[What you will do] Could you print exactly the lines of the listing below, starting at the line that has "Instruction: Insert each" and ending at the line that has "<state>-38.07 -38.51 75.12", and only those lines?

Collected data Start Marker

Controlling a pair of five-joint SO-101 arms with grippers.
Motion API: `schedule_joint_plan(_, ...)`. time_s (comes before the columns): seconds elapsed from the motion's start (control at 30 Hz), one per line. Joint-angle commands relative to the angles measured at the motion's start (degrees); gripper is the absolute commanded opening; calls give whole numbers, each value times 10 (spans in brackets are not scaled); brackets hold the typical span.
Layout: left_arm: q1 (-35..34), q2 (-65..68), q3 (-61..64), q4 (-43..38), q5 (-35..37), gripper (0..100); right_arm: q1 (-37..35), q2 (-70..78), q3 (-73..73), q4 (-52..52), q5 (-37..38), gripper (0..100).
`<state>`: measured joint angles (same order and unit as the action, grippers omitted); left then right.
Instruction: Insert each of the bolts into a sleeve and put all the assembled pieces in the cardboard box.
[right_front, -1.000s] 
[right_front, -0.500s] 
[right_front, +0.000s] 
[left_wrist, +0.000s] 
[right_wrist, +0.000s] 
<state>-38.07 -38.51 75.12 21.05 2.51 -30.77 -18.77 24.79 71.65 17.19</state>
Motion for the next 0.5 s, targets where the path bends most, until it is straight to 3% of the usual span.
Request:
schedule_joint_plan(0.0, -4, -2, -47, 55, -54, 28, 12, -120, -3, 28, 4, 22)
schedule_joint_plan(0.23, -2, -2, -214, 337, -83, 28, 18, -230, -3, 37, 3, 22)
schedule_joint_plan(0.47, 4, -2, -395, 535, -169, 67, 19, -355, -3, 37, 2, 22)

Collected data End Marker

[Answer]
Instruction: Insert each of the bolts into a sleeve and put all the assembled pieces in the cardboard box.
[right_front, -1.000s] 
[right_front, -0.500s] 
[right_front, +0.000s] 
[left_wrist, +0.000s] 
[right_wrist, +0.000s] 
<state>-38.07 -38.51 75.12 21.05 2.51 -30.77 -18.77 24.79 71.65 17.19</state>

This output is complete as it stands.